#### [Work instructions]
Output the listing exactly, without its pictures.

START Data shown

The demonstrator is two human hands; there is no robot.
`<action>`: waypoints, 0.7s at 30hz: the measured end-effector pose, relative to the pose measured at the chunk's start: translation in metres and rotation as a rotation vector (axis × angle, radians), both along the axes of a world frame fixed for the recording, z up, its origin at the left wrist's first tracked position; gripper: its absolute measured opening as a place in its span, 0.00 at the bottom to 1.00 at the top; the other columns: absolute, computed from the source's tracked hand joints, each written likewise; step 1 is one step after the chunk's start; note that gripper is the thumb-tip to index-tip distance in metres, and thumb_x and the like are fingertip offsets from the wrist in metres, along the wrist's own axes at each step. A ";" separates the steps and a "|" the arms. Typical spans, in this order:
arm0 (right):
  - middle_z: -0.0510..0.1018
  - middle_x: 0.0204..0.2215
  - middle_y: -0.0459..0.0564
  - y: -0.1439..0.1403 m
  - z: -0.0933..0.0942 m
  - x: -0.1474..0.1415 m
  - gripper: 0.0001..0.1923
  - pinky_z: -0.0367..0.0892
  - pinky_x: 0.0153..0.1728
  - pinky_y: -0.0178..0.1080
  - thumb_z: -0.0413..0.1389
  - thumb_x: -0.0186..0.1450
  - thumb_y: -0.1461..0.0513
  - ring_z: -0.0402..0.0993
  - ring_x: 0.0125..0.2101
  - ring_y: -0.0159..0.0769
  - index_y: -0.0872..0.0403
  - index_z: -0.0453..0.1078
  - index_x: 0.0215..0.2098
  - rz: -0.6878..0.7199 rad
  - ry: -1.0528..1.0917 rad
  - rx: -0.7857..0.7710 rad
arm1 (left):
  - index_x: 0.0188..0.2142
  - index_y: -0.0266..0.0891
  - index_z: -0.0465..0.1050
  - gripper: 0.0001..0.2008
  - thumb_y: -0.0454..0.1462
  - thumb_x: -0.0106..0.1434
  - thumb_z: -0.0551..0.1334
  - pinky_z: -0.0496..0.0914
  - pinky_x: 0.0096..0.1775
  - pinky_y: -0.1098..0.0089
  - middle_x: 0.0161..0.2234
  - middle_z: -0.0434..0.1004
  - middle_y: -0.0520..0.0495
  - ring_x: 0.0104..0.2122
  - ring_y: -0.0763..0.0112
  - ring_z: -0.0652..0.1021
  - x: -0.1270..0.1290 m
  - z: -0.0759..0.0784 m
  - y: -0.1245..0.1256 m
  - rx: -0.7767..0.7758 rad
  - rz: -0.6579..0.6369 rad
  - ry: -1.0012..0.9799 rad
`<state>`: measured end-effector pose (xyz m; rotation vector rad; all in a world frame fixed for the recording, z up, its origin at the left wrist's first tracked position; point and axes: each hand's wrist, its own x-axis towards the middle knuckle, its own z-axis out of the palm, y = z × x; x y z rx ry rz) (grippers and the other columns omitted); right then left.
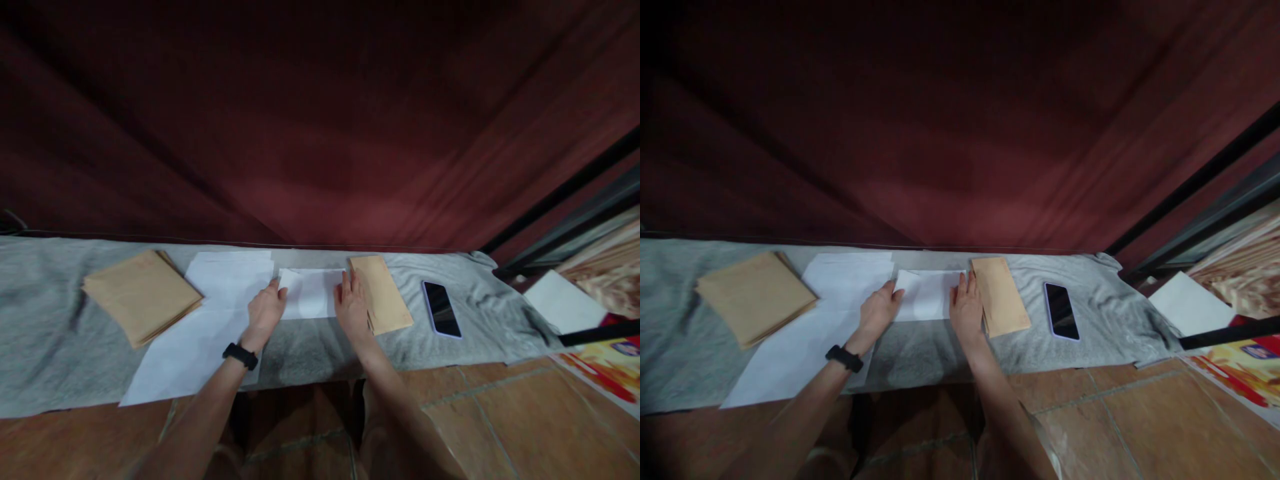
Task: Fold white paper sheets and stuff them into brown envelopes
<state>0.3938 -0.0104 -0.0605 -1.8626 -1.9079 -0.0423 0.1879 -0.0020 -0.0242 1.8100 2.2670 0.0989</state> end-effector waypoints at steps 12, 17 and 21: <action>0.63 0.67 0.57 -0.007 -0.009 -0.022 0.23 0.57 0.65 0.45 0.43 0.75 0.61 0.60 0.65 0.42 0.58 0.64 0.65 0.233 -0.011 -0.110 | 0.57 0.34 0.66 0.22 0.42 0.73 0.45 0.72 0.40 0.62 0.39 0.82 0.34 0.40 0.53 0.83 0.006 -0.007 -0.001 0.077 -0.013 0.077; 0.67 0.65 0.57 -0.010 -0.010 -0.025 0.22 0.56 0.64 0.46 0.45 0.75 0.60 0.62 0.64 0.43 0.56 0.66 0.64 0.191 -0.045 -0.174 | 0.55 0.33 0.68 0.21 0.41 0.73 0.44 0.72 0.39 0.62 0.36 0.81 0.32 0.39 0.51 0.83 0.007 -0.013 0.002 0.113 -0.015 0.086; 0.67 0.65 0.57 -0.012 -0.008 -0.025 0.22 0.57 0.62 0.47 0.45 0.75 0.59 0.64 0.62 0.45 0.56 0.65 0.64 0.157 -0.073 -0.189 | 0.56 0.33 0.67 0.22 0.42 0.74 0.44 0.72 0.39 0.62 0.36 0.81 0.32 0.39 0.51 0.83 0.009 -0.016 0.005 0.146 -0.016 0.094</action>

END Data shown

#### [Answer below]
The demonstrator is two human hands; there is no robot.
`<action>`: waypoints, 0.7s at 30hz: the measured end-effector pose, relative to the pose measured at the chunk's start: translation in metres and rotation as a rotation vector (axis × angle, radians), both along the axes of a world frame fixed for the recording, z up, its origin at the left wrist's first tracked position; gripper: its absolute measured opening as a place in its span, 0.00 at the bottom to 1.00 at the top; the other columns: absolute, computed from the source's tracked hand joints, each written likewise; step 1 is one step after the chunk's start; note that gripper is the thumb-tip to index-tip distance in metres, and thumb_x and the like are fingertip offsets from the wrist in metres, along the wrist's own axes at each step. A ";" separates the steps and a "|" the arms. Typical spans, in this order:
arm0 (right):
  - middle_z: -0.0510..0.1018
  - middle_x: 0.0204..0.2215
  - middle_y: -0.0459..0.0564
  - y: -0.1439..0.1403 m
  - z: -0.0933..0.0942 m
  - x: -0.1474..0.1415 m
  - gripper: 0.0001..0.1923
  - pinky_z: -0.0367..0.0892
  - pinky_x: 0.0153..0.1728
  - pinky_y: -0.0178..0.1080
  - thumb_z: -0.0413..0.1389
  - thumb_x: -0.0186..0.1450
  - thumb_y: -0.1461..0.0513
  - ring_z: -0.0402..0.0993
  - ring_x: 0.0125..0.2101
  - ring_y: -0.0159..0.0769
  - index_y: -0.0872..0.0403
  - index_z: -0.0453..0.1078
  - index_x: 0.0215..0.2098
  - rz: -0.6878..0.7199 rad
  - ry: -1.0528..1.0917 rad
  - rx: -0.7857..0.7710 rad
arm1 (left):
  - index_x: 0.0188..0.2142
  - index_y: -0.0266..0.0891
  - index_z: -0.0465..0.1050
  - gripper: 0.0001..0.2008
  - thumb_y: -0.0454..0.1462
  - thumb_x: -0.0106..0.1434
  - thumb_z: -0.0551..0.1334
  - pinky_z: -0.0496..0.0914
  - pinky_x: 0.0096..0.1775
  - pinky_y: -0.1098..0.0089
  - middle_x: 0.0161..0.2234
  - middle_z: -0.0434..0.1004
  - middle_y: -0.0520..0.0495
  - ring_x: 0.0104..0.2122
  - ring_y: -0.0763..0.0112
  - ring_z: -0.0652..0.1021
  - x: -0.1270..0.1290 m
  - z: -0.0759..0.0784 m
  - y: -0.1245..0.1256 m
  - rx: -0.7767..0.7758 rad
  - rz: -0.6579..0.6369 rad
  - ry: -1.0012..0.9799 rad
`<state>`: measured end-effector pose (xyz m; rotation vector rad; all in a world frame fixed for the recording, z up, its origin at the left wrist's first tracked position; point and axes: each hand's wrist, its own x-axis towards the middle knuckle, its own z-axis out of the palm, y = z × x; x y z rx ry rz) (grippers and the other columns omitted); right then left.
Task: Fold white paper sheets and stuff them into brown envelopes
<state>0.3938 -0.0104 -0.0605 -1.8626 -1.9079 -0.0423 0.1879 -0.0020 -0.0242 1.8100 2.2670 0.0989</state> end-effector waypoints at steps 12, 17 and 21: <action>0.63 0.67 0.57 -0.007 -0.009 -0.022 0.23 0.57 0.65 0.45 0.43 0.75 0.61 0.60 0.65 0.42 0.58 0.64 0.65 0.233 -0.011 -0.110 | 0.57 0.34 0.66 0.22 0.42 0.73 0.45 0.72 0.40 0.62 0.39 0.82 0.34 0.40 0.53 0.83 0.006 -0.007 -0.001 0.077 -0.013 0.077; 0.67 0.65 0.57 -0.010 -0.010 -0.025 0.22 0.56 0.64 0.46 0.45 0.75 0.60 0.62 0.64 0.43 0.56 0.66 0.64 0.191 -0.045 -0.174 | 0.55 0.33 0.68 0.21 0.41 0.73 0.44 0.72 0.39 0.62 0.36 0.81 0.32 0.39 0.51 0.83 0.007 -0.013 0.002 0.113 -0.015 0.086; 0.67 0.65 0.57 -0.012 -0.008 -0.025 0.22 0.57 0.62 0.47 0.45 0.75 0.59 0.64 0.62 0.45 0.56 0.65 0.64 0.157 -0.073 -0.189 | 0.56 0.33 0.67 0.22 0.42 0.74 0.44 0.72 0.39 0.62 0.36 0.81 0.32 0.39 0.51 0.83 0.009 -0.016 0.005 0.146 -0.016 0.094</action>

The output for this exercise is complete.